:: Supplied entries ::

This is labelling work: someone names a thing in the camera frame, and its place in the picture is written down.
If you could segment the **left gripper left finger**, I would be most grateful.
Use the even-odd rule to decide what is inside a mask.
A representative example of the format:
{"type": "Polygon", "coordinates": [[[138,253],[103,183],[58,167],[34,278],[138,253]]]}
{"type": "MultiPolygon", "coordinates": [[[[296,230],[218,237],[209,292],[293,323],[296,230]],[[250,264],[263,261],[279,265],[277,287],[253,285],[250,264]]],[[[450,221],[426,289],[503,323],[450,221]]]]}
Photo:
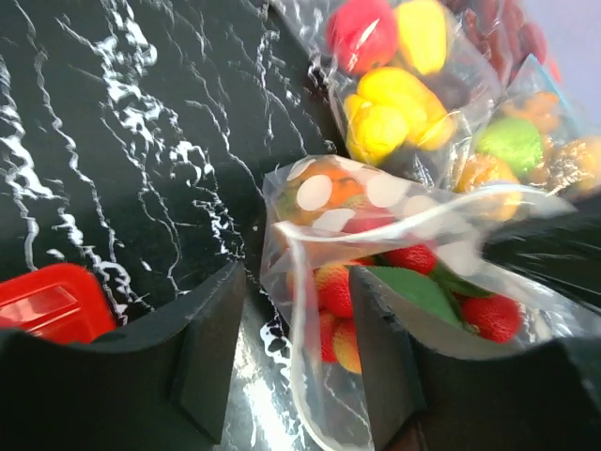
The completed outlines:
{"type": "Polygon", "coordinates": [[[246,295],[240,263],[89,344],[1,333],[5,450],[209,450],[246,295]]]}

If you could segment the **polka dot zip bag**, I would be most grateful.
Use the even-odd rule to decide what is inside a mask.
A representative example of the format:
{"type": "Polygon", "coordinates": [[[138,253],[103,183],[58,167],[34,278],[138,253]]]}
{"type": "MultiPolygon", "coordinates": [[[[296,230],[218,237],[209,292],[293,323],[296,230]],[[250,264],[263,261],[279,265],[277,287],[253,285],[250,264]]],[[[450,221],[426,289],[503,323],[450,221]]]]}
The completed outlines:
{"type": "Polygon", "coordinates": [[[379,265],[383,254],[413,245],[425,245],[451,273],[467,283],[515,300],[523,327],[517,350],[557,338],[596,338],[600,342],[598,310],[571,301],[550,288],[484,260],[485,239],[503,226],[531,218],[546,218],[578,206],[598,206],[598,194],[563,201],[542,216],[516,222],[485,225],[455,214],[468,202],[465,194],[426,187],[396,178],[374,167],[338,156],[302,159],[266,176],[263,186],[268,225],[261,281],[284,311],[290,326],[291,390],[298,414],[310,436],[325,450],[377,450],[368,417],[362,371],[353,374],[339,364],[323,363],[319,346],[298,350],[295,343],[310,333],[316,309],[297,311],[304,300],[292,296],[287,275],[295,263],[298,277],[335,259],[372,257],[379,265]],[[328,210],[312,225],[281,221],[275,197],[286,176],[299,163],[317,160],[346,169],[361,183],[365,199],[354,206],[328,210]]]}

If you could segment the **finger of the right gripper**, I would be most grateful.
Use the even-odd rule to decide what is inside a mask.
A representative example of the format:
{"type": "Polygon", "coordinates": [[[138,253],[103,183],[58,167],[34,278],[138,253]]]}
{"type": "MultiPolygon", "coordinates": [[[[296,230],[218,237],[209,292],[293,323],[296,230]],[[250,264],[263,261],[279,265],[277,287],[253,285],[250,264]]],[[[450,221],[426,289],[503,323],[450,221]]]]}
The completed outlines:
{"type": "Polygon", "coordinates": [[[586,307],[600,308],[600,208],[531,218],[492,232],[484,260],[586,307]]]}

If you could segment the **fake cherry bunch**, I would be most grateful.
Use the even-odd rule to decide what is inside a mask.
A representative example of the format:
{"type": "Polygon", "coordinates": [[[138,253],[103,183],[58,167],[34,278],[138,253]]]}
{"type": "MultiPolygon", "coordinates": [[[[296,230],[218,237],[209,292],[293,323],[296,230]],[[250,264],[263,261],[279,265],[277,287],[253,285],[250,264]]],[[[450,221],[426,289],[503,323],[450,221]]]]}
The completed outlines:
{"type": "Polygon", "coordinates": [[[298,350],[319,346],[321,362],[361,373],[354,318],[358,309],[350,292],[352,266],[364,267],[405,304],[459,332],[458,339],[452,339],[438,325],[427,326],[409,321],[407,315],[399,316],[412,327],[411,334],[421,349],[418,355],[429,371],[457,373],[466,365],[482,365],[517,349],[516,337],[523,321],[515,300],[459,279],[423,244],[396,249],[382,257],[379,265],[372,257],[338,258],[310,269],[304,277],[298,277],[295,263],[290,265],[287,283],[292,296],[304,300],[297,311],[305,307],[317,311],[309,320],[310,333],[295,343],[298,350]]]}

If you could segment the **fake orange pineapple with leaves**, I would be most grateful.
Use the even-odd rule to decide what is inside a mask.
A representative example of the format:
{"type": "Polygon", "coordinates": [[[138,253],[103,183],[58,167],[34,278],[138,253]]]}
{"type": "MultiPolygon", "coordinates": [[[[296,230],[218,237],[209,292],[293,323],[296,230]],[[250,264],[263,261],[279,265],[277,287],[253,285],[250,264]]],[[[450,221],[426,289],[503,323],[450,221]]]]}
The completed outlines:
{"type": "Polygon", "coordinates": [[[365,190],[344,168],[317,160],[299,163],[286,176],[274,201],[281,221],[311,226],[328,210],[348,208],[365,199],[365,190]]]}

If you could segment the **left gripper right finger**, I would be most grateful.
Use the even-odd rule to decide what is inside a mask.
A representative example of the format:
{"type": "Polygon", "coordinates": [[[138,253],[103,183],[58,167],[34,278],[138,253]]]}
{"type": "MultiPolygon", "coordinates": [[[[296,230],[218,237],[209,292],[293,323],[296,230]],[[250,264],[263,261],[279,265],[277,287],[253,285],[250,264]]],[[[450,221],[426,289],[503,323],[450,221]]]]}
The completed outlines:
{"type": "Polygon", "coordinates": [[[600,342],[515,350],[461,331],[362,267],[350,272],[377,450],[596,450],[600,342]]]}

:::

Work required:
Your answer must be every record above, word for word, with no pictures.

Answer section:
This is labelling work: someone names a thing in the camera frame, and its place in the picture is written down.
If you could segment the **left gripper left finger**, I would be most grateful.
Use the even-odd rule to decide what is inside a mask.
A representative example of the format:
{"type": "Polygon", "coordinates": [[[138,253],[103,183],[58,167],[34,278],[138,253]]]}
{"type": "MultiPolygon", "coordinates": [[[[296,230],[218,237],[209,292],[293,323],[296,230]],[[250,264],[263,261],[279,265],[277,287],[253,285],[250,264]]],[[[450,221],[426,289],[503,323],[450,221]]]]}
Photo:
The completed outlines:
{"type": "Polygon", "coordinates": [[[246,295],[240,263],[89,344],[1,333],[5,450],[209,450],[246,295]]]}

If you could segment the **polka dot zip bag**, I would be most grateful.
Use the even-odd rule to decide what is inside a mask.
A representative example of the format:
{"type": "Polygon", "coordinates": [[[138,253],[103,183],[58,167],[34,278],[138,253]]]}
{"type": "MultiPolygon", "coordinates": [[[[296,230],[218,237],[209,292],[293,323],[296,230]],[[250,264],[263,261],[279,265],[277,287],[253,285],[250,264]]],[[[450,221],[426,289],[503,323],[450,221]]]]}
The completed outlines:
{"type": "Polygon", "coordinates": [[[379,265],[383,254],[413,245],[425,245],[451,273],[467,283],[515,300],[523,327],[517,350],[557,338],[596,338],[600,342],[598,310],[571,301],[550,288],[484,260],[485,239],[503,226],[531,218],[546,218],[578,206],[598,206],[598,194],[563,201],[542,216],[516,222],[485,225],[455,214],[468,202],[465,194],[426,187],[396,178],[374,167],[338,156],[302,159],[266,176],[263,186],[268,225],[261,281],[284,311],[290,326],[291,390],[298,414],[310,436],[325,450],[377,450],[368,417],[362,371],[353,374],[339,364],[323,363],[319,346],[298,350],[295,343],[310,333],[316,309],[297,311],[304,300],[292,296],[287,275],[295,263],[298,277],[335,259],[372,257],[379,265]],[[328,210],[312,225],[281,221],[275,197],[286,176],[299,163],[317,160],[346,169],[361,183],[365,199],[354,206],[328,210]]]}

If you could segment the **finger of the right gripper**, I would be most grateful.
Use the even-odd rule to decide what is inside a mask.
A representative example of the format:
{"type": "Polygon", "coordinates": [[[138,253],[103,183],[58,167],[34,278],[138,253]]]}
{"type": "MultiPolygon", "coordinates": [[[[296,230],[218,237],[209,292],[293,323],[296,230]],[[250,264],[263,261],[279,265],[277,287],[253,285],[250,264]]],[[[450,221],[426,289],[503,323],[450,221]]]]}
The completed outlines:
{"type": "Polygon", "coordinates": [[[586,307],[600,308],[600,208],[531,218],[492,232],[484,260],[586,307]]]}

If you could segment the **fake cherry bunch**, I would be most grateful.
Use the even-odd rule to decide what is inside a mask.
A representative example of the format:
{"type": "Polygon", "coordinates": [[[138,253],[103,183],[58,167],[34,278],[138,253]]]}
{"type": "MultiPolygon", "coordinates": [[[[296,230],[218,237],[209,292],[293,323],[296,230]],[[250,264],[263,261],[279,265],[277,287],[253,285],[250,264]]],[[[450,221],[426,289],[503,323],[450,221]]]]}
The completed outlines:
{"type": "Polygon", "coordinates": [[[298,350],[319,346],[321,362],[361,373],[354,318],[358,309],[350,292],[352,266],[364,267],[405,304],[459,332],[458,339],[452,339],[438,325],[427,326],[409,321],[407,315],[399,316],[412,327],[411,334],[421,349],[418,355],[429,371],[457,373],[466,365],[482,365],[517,349],[516,337],[523,321],[515,300],[459,279],[423,244],[396,249],[382,257],[379,265],[372,257],[338,258],[310,269],[304,277],[298,277],[295,263],[290,265],[287,283],[292,296],[304,300],[297,311],[305,307],[317,311],[309,320],[310,333],[295,343],[298,350]]]}

If you could segment the **fake orange pineapple with leaves**, I would be most grateful.
Use the even-odd rule to decide what is inside a mask.
A representative example of the format:
{"type": "Polygon", "coordinates": [[[138,253],[103,183],[58,167],[34,278],[138,253]]]}
{"type": "MultiPolygon", "coordinates": [[[[296,230],[218,237],[209,292],[293,323],[296,230]],[[250,264],[263,261],[279,265],[277,287],[253,285],[250,264]]],[[[450,221],[426,289],[503,323],[450,221]]]]}
The completed outlines:
{"type": "Polygon", "coordinates": [[[365,190],[344,168],[317,160],[299,163],[286,176],[274,201],[281,221],[311,226],[328,210],[348,208],[365,199],[365,190]]]}

If you could segment the **left gripper right finger**, I would be most grateful.
Use the even-odd rule to decide what is inside a mask.
A representative example of the format:
{"type": "Polygon", "coordinates": [[[138,253],[103,183],[58,167],[34,278],[138,253]]]}
{"type": "MultiPolygon", "coordinates": [[[[296,230],[218,237],[209,292],[293,323],[296,230]],[[250,264],[263,261],[279,265],[277,287],[253,285],[250,264]]],[[[450,221],[426,289],[503,323],[450,221]]]]}
The completed outlines:
{"type": "Polygon", "coordinates": [[[600,342],[515,350],[461,331],[362,267],[350,272],[377,450],[596,450],[600,342]]]}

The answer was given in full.